We reviewed studies that utilised the DALY metric in cost-effectiveness analysis of malaria interventions. Although the reviewed studies used the DALY, there were some variations in methodology. Most of the interventions were within the WHO-CHOICE thresholds for cost-effectiveness. Some interventions were more cost-effective in one setting compared to a different setting. This shows that cost-effectiveness analysis may only be useful in the context of the choices available in a particular setting [59]. Although most interventions reviewed in this study were cost-effective based on set thresholds, the number of DALYs averted per one million US$ spent on each intervention were different. It is therefore essential for policymakers to compare results of cost-effectiveness analysis with as many relevant interventions as possible before making resource allocation decisions.

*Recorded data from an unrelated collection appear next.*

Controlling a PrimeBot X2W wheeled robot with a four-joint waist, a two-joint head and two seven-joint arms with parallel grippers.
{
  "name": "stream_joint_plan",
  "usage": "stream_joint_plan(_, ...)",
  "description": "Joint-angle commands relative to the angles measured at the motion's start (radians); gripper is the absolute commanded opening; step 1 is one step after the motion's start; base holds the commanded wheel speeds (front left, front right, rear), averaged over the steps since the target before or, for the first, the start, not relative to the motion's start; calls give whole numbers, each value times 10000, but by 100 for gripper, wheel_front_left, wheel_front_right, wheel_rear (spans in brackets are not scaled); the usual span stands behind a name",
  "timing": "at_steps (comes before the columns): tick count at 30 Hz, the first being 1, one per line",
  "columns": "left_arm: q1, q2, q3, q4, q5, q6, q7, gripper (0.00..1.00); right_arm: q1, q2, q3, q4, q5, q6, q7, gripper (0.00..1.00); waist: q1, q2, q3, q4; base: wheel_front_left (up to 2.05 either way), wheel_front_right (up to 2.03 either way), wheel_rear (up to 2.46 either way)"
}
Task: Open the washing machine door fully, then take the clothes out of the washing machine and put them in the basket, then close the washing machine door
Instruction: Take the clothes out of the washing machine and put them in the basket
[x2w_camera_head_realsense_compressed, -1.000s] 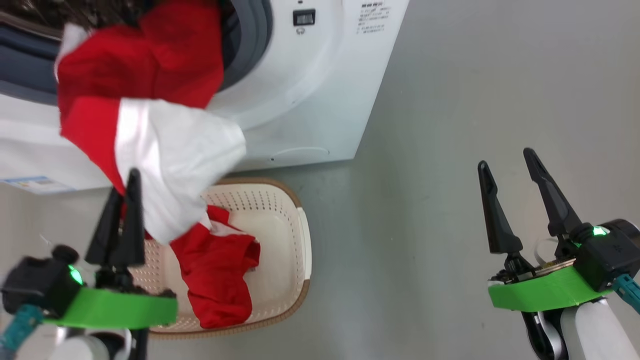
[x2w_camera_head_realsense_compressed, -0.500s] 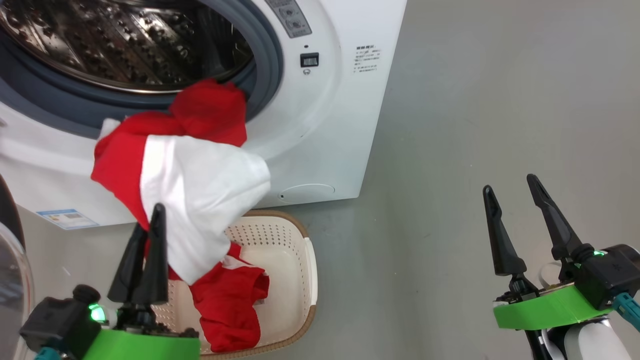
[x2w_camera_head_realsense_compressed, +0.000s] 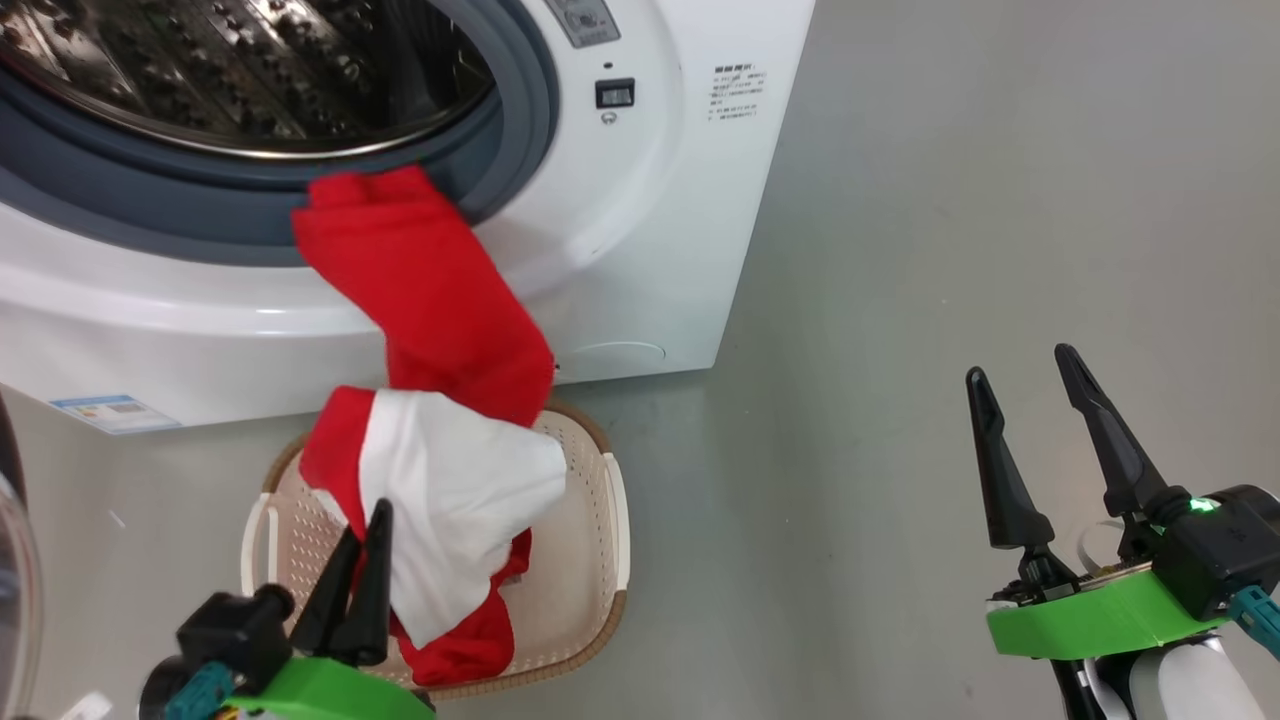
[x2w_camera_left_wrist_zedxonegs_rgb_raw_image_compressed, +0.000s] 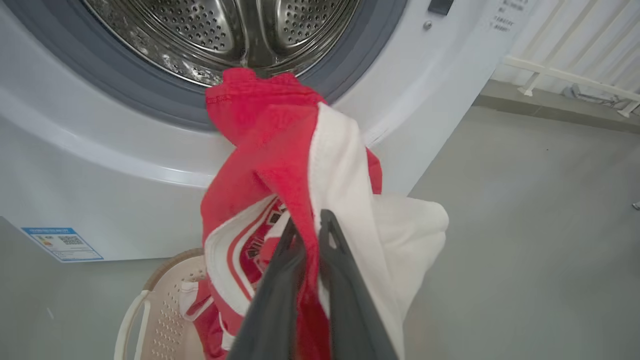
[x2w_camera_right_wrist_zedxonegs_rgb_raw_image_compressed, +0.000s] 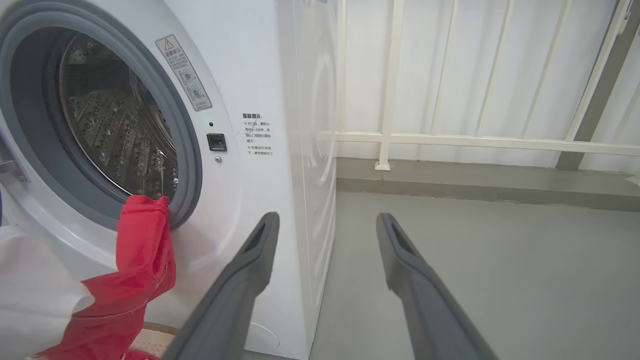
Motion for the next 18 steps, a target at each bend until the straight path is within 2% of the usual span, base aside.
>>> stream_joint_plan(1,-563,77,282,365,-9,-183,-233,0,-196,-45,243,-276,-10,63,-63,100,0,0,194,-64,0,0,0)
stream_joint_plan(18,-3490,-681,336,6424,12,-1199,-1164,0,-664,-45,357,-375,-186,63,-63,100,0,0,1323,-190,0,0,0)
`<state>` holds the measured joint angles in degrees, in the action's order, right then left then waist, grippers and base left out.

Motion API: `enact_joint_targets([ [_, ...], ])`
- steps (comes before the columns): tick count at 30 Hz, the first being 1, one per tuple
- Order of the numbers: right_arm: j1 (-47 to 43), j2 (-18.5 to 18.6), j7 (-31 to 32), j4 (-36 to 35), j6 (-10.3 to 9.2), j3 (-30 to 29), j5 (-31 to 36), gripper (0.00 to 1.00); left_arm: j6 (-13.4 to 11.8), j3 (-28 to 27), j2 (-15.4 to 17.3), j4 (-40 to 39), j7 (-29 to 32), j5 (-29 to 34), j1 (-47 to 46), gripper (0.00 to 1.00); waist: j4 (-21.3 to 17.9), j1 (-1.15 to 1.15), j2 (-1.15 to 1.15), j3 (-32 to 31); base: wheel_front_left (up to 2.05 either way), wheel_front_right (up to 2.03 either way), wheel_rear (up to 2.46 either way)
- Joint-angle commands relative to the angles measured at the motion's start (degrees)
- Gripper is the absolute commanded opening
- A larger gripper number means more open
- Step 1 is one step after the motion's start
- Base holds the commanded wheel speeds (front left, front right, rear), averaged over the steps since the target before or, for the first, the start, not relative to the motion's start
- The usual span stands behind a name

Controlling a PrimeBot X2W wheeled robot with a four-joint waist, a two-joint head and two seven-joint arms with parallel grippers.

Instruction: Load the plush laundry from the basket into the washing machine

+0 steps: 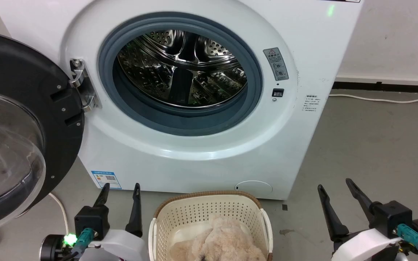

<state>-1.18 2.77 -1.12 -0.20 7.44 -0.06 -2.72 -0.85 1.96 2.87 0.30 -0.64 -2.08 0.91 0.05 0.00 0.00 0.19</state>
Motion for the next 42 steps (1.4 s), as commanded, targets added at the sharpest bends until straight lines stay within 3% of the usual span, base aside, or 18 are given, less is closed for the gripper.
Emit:
enact_joint_targets([
  [1, -1.0, 0.0, -0.5, -0.2, 0.01, -0.2, -0.7, 1.0, -0.3, 0.5, 0.0, 0.1, -0.4, -0.5, -0.2, 1.0, 0.0, 0.0, 0.0, 0.1, 0.0, 0.0, 0.0],
  [20, 0.4, 0.0, -2.7, -1.0, 0.01, -1.3, -4.0, 1.0, 0.6, 7.0, 0.0, 6.3, 4.8, -4.1, -7.6, 1.0, -2.8, 0.0, 0.0, 5.6, 0.0, 0.0, 0.0],
  [42, 5.5, 0.1, -6.6, -3.1, 0.02, -2.1, -7.5, 1.0, 1.4, 15.2, 0.1, 23.5, 12.2, -8.1, -19.1, 1.0, -7.6, 0.0, 0.0, 17.6, 0.0, 0.0, 0.0],
])
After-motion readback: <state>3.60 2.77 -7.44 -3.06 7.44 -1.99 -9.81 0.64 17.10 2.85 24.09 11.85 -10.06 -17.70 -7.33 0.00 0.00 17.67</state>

In general, a combination of interventions were more cost-effective than single interventions. Combined malaria interventions have been shown to deliver substantial efficiency gains compared to single interventions [48]. For instance, ITN distribution was shown to be a more cost-effective intervention when added to antenatal services [43]. It is essential to include long-term surveillance as part of ITN interventions, with particular attention to the age range over which rebound can occur [46]. It has been shown that emphasis on treatment as well as targeted vector control yielded significantly lower costs per life saved [27]. Although there is a wide range of cost-effective interventions available, provision of these intervention packages is often not affordable in low-income countries. There is therefore, need for external donors to assist with funding where possible [3]. Information from the studies in this review can be used to make decisions on which interventions can be effectively applied independently and which ones are mutually exclusive [4].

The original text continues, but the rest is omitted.